Jane Campion already has one Oscar to her name, but the writer-director is on track for more this year with “The Power of the Dog,” including for Best Adapted Screenplay. The Western, set in 1920s Montana but filmed in New Zealand during the pandemic, is based on the 1967 novel of the same name by Thomas Savage. It stars Benedict Cumberbatch and Jesse Plemons as two brothers who could not be more different in manner but whose lives are forever changed by a widow (Kirsten Dunst) and her teenage son (Kodi Smit-McPhee).
“The Power of the Dog” has received widespread acclaim since making its debut at the Venice Film Festival in early September, with many praising Campion’s work as well as Cumberbatch’s performance. As such, Oscar prognosticators have Campion as the early favorite to win for adapted screenplay — the film currently sits in first place in Gold Derby’s combined odds at 71/20, with 13 Experts predicting it to top the competition. Guillermo del Toro’s “Nightmare Alley” is currently the next closest film, with 11/2 odds and two Experts predicting a triumph. Rounding out the rest of the top five are Joel Coen’s “The Tragedy of Macbeth” (6/1 odds), which is anchored by a stellar performance from Denzel Washington, the Siân Heder-penned “CODA” (8/1 odds), and Roberto Bentivegna and Becky Johnston‘s “House of Gucci” script (19/2 odds).

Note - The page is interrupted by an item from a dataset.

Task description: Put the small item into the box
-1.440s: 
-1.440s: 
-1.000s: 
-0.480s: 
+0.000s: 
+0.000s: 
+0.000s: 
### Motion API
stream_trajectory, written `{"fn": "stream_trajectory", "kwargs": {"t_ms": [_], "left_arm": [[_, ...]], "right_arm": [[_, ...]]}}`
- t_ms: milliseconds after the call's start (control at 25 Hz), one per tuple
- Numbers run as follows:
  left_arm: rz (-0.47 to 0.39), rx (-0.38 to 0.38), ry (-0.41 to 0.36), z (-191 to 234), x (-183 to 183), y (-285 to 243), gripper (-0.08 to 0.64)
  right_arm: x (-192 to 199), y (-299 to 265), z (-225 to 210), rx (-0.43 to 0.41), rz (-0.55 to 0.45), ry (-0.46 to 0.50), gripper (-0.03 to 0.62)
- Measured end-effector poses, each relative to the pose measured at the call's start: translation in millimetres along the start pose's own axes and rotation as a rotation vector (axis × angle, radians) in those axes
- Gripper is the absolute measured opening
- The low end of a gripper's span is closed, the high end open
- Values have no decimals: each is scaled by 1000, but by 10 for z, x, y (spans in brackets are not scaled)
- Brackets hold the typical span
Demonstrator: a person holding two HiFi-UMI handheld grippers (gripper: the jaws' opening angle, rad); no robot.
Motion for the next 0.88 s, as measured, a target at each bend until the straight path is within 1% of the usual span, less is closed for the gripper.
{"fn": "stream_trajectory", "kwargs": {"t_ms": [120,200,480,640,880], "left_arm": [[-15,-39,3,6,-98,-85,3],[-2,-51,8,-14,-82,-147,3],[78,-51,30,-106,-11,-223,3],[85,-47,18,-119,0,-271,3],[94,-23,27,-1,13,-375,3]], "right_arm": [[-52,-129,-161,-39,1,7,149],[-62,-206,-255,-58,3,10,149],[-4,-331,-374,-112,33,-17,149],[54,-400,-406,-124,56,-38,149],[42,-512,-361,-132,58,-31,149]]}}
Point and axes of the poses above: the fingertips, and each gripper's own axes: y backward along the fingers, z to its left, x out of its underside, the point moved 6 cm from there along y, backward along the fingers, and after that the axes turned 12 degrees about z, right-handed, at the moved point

Campion, who had not written or directed a feature since 2009’s “Bright Star” — she created the critically beloved miniseries “Top of the Lake” and its somewhat less beloved sequel “Top of the Lake: China Girl” in the meantime — is just one of seven women to have received an Academy Award nomination for directing; she was nominated for helming 1993’s “The Piano.” But if she nabs the award for adapted screenplay for “The Power of the Dog,” she’ll become the first woman in history to take home both the Academy Awards for Best Original Screenplay and Best Adapted Screenplay, as she won the former for writing “The Piano” as well.

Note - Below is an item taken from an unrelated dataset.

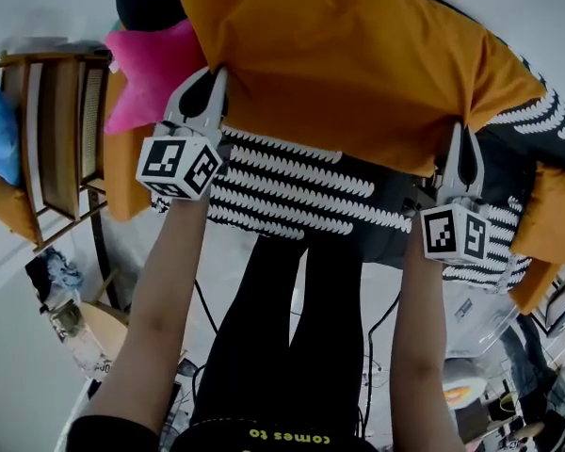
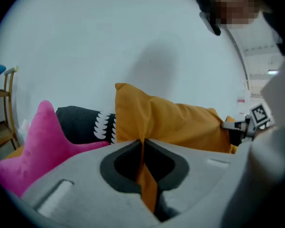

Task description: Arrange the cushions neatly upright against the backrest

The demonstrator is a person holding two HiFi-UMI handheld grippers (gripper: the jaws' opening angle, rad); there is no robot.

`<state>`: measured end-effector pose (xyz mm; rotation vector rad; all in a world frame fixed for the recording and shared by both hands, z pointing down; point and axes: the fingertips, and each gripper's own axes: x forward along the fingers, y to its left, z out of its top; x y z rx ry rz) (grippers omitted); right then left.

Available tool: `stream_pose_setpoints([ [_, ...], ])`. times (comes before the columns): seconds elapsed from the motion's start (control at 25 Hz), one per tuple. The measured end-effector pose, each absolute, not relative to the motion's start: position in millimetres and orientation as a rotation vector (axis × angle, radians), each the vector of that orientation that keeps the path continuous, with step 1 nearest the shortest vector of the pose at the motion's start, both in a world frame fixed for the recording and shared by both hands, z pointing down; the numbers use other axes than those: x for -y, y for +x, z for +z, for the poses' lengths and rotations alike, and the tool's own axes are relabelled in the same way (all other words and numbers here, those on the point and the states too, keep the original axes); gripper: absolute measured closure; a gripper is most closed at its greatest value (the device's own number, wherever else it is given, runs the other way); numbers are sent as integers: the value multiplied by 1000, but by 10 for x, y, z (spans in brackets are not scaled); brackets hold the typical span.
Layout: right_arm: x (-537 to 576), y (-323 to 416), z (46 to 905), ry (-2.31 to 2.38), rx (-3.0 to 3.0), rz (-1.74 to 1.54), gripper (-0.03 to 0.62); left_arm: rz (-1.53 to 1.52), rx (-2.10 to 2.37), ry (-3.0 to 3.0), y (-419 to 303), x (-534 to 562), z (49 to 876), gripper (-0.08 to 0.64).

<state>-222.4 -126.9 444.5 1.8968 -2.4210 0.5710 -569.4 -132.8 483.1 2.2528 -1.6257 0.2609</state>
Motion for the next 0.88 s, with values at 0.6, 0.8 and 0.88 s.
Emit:
stream_pose_setpoints([
  [0.6, 1420, -2275, 5258, 1786, 2217, 591, 490, 427, 1562, 2130, -5874, 1472, 5736, 401],
  [0.8, 1265, -2178, 5185, 1824, 2186, 618, 361, 319, 1542, 2165, -5758, 1374, 5489, 310],
  [0.88, 1181, -2169, 5120, 1834, 2187, 611, 347, 316, 1564, 2178, -5747, 1311, 5382, 302],
])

Only 13 others have completed the impressive feat thus far. They are Robert Benton, Charles Brackett, Paddy Chayefsky, Francis Ford Coppola, Horton Foote, Bo Goldman, William Goldman, Ring Lardner Jr., Alan Jay Lerner, Waldo Salt, Billy Wilder, and Joel and Ethan Coen, the final two winning together for their films “Fargo” (1996) and “No Country for Old Men” (2007). Aaron Sorkin, who previously won for “The Social Network” (2010), had a chance to join the exclusive club in April with “The Trial of the Chicago 7” (2020), but he lost Best Original Screenplay to Emerald Fennell, who penned “Promising Young Woman.”
“The Power of the Dog” will have a limited theatrical release on Nov. 17 before arriving on Netflix on Dec. 1.